### EXERCISE DIRECTIONS
Write down exactly the lines of the records below, beginning with the first and ending with the line that includes "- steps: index".

### EXTRACTED RECORDS

------------------------------------------------------------

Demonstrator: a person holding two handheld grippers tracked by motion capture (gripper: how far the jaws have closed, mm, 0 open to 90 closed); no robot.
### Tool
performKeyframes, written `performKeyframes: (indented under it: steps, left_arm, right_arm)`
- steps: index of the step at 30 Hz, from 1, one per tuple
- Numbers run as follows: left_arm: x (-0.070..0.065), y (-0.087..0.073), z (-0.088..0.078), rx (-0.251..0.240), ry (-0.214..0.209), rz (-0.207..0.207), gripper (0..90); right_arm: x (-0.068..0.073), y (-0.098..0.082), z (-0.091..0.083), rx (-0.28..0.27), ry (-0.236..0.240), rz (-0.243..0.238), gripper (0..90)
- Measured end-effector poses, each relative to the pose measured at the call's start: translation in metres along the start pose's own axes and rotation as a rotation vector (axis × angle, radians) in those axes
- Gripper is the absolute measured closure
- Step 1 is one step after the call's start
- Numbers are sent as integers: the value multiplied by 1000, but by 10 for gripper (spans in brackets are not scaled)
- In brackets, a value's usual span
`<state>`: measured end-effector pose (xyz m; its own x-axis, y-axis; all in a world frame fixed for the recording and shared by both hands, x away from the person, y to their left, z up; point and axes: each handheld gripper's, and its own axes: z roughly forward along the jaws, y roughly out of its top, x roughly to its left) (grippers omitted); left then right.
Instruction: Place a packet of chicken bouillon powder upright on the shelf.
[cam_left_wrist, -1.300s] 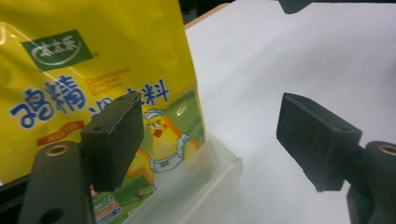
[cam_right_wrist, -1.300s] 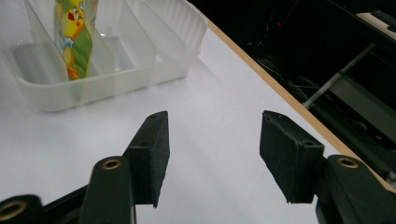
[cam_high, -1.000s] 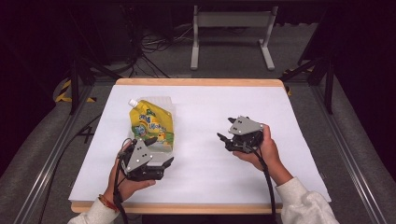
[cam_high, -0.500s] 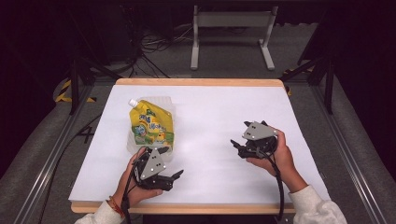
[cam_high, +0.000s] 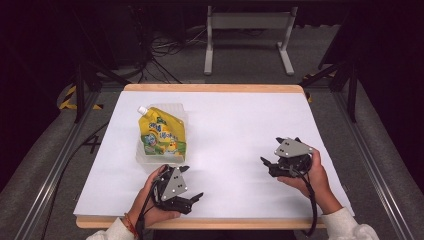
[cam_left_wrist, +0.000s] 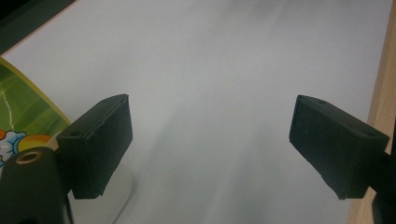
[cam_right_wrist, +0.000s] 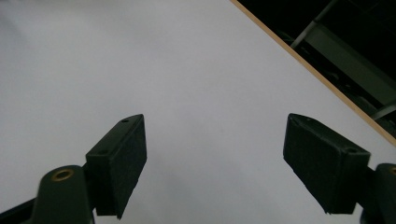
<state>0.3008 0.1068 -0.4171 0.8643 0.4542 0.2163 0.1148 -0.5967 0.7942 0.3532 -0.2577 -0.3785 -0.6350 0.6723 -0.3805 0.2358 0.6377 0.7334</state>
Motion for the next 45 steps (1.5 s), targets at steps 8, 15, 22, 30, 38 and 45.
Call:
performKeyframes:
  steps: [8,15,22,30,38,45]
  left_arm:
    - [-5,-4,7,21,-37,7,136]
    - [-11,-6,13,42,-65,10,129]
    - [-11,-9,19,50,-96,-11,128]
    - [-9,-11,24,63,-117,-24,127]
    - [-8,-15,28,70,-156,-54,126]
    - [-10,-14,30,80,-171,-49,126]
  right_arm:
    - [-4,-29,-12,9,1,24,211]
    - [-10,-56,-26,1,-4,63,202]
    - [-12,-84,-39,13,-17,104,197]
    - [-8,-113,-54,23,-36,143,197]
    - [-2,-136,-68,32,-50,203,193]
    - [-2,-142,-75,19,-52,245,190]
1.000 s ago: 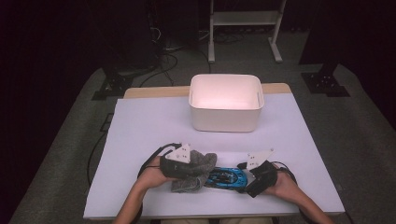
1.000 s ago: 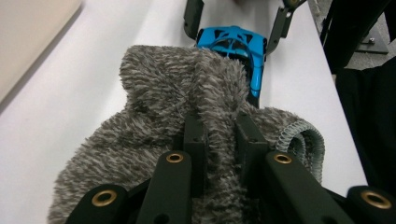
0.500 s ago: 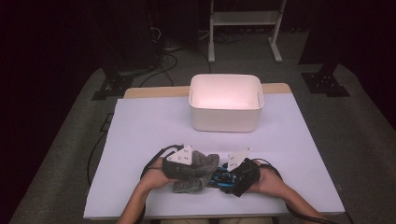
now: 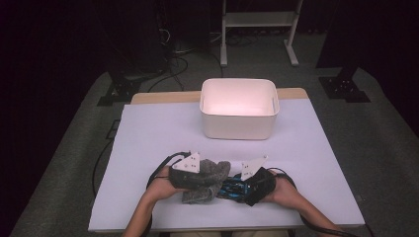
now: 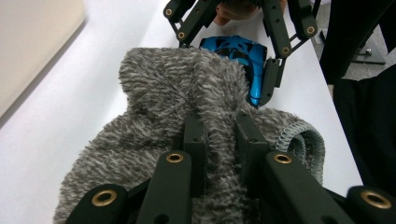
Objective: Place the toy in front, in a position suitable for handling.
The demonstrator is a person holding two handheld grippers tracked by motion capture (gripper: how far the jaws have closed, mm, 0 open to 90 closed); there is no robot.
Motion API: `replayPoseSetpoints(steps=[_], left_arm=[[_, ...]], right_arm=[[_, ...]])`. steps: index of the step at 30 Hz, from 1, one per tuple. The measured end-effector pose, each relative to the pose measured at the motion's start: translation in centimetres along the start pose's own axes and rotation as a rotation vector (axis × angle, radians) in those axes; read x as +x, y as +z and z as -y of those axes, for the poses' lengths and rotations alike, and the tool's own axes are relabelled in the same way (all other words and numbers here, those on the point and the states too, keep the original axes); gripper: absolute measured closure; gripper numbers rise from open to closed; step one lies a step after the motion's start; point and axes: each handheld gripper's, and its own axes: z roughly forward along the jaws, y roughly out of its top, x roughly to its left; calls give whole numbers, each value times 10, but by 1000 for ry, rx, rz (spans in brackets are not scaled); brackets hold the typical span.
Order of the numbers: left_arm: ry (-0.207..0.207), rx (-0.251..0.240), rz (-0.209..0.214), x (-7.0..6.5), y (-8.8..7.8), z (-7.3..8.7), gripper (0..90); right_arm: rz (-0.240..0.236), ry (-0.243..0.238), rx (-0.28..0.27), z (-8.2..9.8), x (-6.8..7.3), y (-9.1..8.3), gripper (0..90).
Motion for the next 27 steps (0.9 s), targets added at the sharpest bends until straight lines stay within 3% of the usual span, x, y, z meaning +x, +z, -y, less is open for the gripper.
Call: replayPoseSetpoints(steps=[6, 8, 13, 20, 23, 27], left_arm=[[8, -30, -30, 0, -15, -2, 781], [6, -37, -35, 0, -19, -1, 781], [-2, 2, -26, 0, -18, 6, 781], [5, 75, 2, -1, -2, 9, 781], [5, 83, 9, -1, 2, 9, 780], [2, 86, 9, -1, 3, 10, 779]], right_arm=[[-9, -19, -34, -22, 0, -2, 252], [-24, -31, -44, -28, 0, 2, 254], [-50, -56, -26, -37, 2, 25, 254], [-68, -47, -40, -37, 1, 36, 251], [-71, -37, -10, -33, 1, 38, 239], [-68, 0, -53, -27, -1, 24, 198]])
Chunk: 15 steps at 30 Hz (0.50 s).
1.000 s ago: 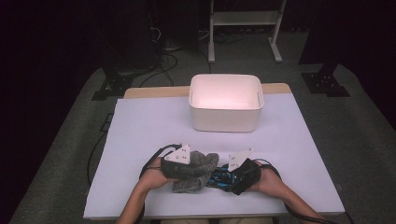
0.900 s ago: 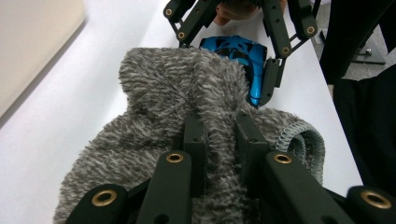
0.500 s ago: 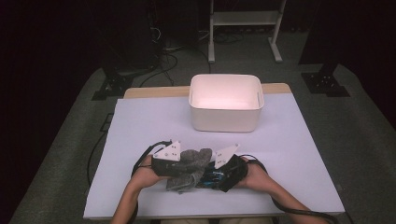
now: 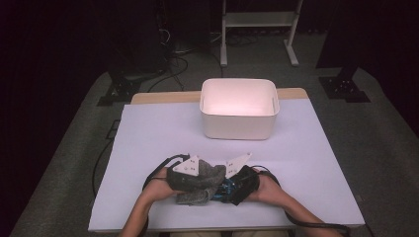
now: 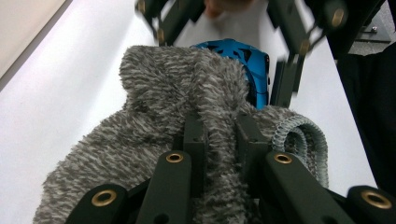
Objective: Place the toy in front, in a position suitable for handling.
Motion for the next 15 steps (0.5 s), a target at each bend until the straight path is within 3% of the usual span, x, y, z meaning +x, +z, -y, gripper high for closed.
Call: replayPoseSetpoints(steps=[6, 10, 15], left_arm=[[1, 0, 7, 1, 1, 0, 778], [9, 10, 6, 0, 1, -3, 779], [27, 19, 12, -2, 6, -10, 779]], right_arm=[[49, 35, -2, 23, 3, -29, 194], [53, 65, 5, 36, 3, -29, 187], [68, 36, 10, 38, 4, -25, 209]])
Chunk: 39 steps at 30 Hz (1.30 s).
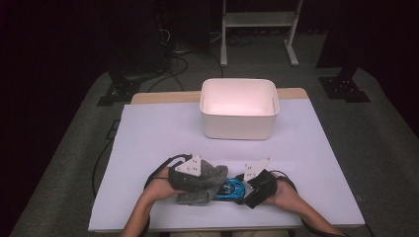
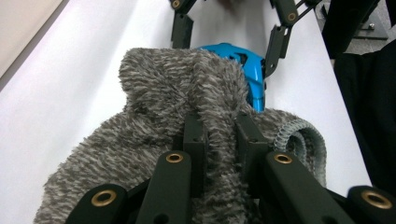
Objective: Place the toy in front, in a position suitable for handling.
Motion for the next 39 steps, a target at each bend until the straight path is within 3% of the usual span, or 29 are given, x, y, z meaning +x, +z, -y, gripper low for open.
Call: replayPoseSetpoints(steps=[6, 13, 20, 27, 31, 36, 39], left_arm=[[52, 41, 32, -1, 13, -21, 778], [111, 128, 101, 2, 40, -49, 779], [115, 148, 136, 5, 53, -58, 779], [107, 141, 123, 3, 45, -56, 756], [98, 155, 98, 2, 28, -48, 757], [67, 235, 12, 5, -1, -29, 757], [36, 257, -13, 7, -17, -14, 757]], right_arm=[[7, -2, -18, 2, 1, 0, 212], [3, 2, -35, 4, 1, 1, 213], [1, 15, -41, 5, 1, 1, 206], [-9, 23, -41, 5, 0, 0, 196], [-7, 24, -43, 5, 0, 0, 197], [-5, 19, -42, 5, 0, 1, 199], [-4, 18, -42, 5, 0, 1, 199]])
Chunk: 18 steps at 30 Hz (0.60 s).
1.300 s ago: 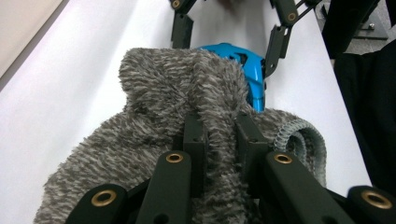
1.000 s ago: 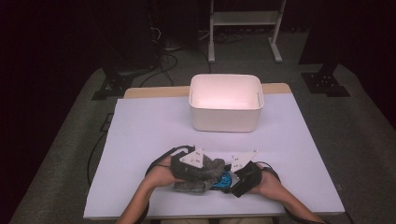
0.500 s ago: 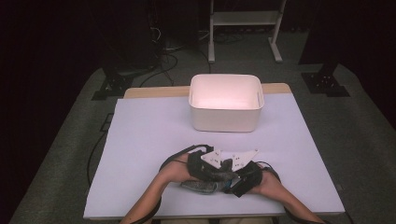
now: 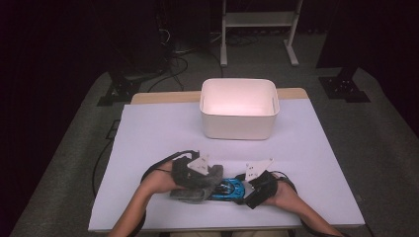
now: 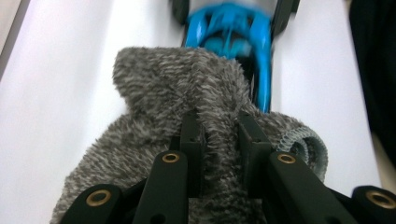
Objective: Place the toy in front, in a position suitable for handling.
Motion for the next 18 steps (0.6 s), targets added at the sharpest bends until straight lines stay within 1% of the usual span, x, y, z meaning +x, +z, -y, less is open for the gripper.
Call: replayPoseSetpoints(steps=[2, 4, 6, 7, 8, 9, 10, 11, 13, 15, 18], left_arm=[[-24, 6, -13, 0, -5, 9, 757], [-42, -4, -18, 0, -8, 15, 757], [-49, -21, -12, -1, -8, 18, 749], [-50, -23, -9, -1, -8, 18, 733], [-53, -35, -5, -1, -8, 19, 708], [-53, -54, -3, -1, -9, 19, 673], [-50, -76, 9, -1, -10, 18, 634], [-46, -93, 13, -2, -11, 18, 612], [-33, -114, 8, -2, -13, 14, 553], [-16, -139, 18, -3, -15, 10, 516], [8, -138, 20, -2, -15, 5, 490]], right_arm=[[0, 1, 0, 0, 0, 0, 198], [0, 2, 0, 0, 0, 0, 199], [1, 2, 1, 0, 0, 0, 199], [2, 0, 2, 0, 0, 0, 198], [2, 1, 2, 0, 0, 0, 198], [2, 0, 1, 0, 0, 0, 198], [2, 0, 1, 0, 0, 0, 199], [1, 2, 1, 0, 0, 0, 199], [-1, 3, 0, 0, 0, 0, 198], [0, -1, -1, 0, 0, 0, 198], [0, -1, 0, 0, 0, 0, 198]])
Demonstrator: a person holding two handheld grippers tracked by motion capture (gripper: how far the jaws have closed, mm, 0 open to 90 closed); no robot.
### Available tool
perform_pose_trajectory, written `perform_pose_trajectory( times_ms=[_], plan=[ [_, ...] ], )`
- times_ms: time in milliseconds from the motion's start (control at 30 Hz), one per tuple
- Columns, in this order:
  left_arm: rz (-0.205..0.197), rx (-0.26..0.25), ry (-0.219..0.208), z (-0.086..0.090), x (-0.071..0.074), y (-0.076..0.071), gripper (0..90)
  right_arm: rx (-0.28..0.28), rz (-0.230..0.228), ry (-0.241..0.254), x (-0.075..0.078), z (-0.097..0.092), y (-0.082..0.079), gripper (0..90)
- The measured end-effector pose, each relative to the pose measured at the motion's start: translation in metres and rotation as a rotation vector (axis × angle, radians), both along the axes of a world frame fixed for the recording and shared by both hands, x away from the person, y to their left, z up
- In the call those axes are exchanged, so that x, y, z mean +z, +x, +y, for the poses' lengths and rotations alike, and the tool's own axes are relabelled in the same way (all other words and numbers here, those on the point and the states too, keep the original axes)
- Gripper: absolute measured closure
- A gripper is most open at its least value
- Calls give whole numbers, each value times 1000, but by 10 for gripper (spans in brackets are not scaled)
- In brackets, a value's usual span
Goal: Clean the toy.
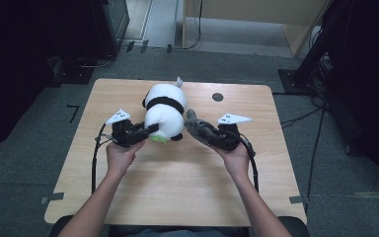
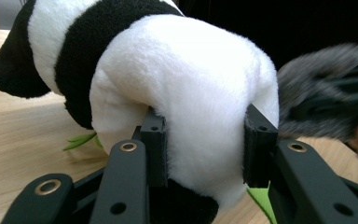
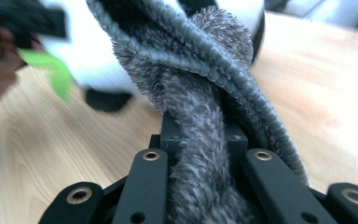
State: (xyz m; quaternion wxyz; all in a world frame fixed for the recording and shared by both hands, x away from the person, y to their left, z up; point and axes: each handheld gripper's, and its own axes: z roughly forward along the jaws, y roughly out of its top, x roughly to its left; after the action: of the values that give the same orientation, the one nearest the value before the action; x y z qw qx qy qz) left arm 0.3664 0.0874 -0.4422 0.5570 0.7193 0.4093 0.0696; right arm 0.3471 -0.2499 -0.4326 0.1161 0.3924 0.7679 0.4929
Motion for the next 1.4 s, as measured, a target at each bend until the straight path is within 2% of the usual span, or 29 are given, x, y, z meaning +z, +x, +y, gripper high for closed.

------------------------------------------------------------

### RESPONSE BELOW
Demonstrator: a person holding two handheld grippers tracked by motion capture (gripper: how far the jaws have closed, mm, 0 open to 90 closed); no robot.
### Tool
performKeyframes, written `performKeyframes: (indented under it: steps, left_arm, right_arm)`
- steps: index of the step at 30 Hz, from 1, one per tuple

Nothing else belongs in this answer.